----- Records to process
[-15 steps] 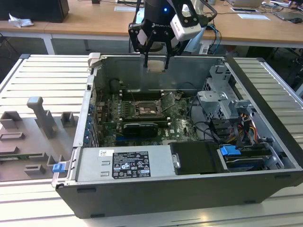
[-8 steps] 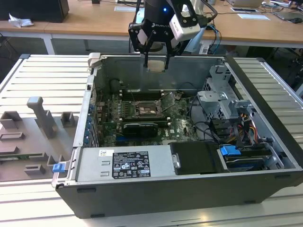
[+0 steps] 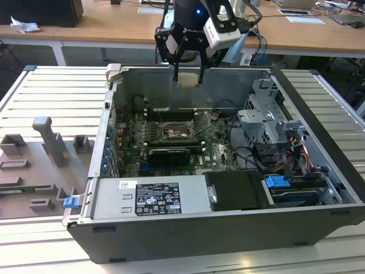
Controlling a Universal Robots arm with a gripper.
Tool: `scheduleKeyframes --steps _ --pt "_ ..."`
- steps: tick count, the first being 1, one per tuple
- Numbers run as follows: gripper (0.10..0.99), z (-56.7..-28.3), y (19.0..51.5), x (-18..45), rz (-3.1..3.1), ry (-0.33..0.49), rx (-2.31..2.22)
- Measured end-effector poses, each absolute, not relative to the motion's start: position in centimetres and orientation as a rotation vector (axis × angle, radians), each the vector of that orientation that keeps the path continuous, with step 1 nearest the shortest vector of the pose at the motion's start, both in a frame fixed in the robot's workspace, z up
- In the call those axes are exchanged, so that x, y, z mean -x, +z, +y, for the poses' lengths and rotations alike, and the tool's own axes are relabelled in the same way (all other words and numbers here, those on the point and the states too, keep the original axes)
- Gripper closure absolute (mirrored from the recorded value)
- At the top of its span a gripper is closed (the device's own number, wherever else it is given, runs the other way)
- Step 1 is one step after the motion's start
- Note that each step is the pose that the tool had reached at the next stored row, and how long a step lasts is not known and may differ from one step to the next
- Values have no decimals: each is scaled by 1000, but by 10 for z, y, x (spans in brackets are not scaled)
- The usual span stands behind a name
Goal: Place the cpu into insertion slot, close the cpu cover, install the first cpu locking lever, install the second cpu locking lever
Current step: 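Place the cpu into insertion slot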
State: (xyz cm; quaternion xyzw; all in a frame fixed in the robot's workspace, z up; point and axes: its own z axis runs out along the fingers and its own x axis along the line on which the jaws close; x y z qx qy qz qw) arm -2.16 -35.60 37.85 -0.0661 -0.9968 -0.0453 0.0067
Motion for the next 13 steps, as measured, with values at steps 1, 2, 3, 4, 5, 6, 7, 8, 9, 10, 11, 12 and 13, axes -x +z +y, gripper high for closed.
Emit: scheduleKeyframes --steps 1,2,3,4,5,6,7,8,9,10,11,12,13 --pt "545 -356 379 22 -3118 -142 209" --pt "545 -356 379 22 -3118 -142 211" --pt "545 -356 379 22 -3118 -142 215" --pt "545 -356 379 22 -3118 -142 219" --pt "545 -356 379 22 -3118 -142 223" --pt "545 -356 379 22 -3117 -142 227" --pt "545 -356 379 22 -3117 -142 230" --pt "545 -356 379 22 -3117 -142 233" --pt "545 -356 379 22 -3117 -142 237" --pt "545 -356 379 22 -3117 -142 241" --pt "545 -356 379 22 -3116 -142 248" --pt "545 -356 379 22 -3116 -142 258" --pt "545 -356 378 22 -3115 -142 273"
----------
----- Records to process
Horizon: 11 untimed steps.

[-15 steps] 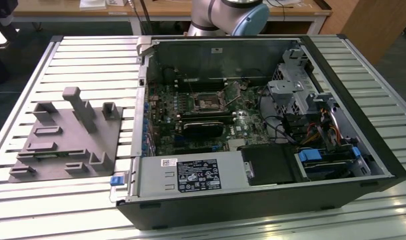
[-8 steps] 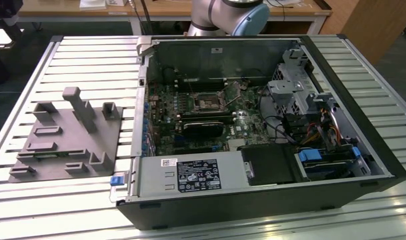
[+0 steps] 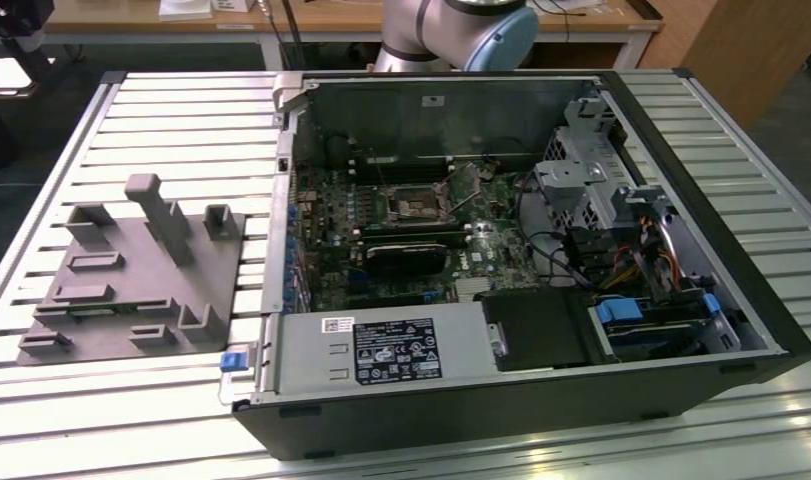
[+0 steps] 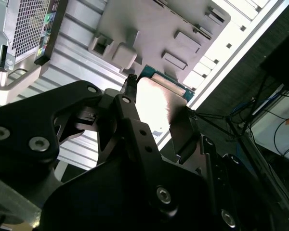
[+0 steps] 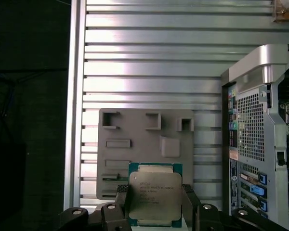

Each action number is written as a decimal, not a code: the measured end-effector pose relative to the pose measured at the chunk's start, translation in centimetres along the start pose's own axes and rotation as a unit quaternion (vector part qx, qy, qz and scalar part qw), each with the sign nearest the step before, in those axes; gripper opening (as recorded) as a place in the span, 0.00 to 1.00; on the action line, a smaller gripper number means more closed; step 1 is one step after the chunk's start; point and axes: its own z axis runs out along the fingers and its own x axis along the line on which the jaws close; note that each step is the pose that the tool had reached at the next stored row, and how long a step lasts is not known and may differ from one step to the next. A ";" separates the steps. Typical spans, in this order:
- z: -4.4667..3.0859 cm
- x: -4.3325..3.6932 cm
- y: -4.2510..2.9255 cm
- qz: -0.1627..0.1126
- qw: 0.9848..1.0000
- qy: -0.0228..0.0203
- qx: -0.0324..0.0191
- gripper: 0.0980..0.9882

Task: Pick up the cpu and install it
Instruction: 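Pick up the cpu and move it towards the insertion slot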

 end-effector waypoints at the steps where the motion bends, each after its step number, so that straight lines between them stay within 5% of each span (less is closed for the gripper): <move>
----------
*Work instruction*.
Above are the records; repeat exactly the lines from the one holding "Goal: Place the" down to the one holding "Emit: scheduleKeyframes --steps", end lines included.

*Exercise result*.
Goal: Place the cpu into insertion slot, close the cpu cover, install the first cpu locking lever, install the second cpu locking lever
Current step: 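Place the cpu into insertion slot
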State: (xyz cm; quaternion xyzw; all in a frame fixed in the robot's workspace, z up; point and axes: its own z axis runs out along the fingers and its own x axis along the line on which the jaws close; x y z qx qy qz qw) arm -2.16 -35.60 37.85 -0.0661 -0.9968 -0.0453 0.0067
Motion for the next 13 steps, as measured, with values at steps 1, 2, 3, 4, 5, 6, 7, 8, 9, 10, 11, 12 and 13, axes -x +z +y, gripper high for closed.
Emit: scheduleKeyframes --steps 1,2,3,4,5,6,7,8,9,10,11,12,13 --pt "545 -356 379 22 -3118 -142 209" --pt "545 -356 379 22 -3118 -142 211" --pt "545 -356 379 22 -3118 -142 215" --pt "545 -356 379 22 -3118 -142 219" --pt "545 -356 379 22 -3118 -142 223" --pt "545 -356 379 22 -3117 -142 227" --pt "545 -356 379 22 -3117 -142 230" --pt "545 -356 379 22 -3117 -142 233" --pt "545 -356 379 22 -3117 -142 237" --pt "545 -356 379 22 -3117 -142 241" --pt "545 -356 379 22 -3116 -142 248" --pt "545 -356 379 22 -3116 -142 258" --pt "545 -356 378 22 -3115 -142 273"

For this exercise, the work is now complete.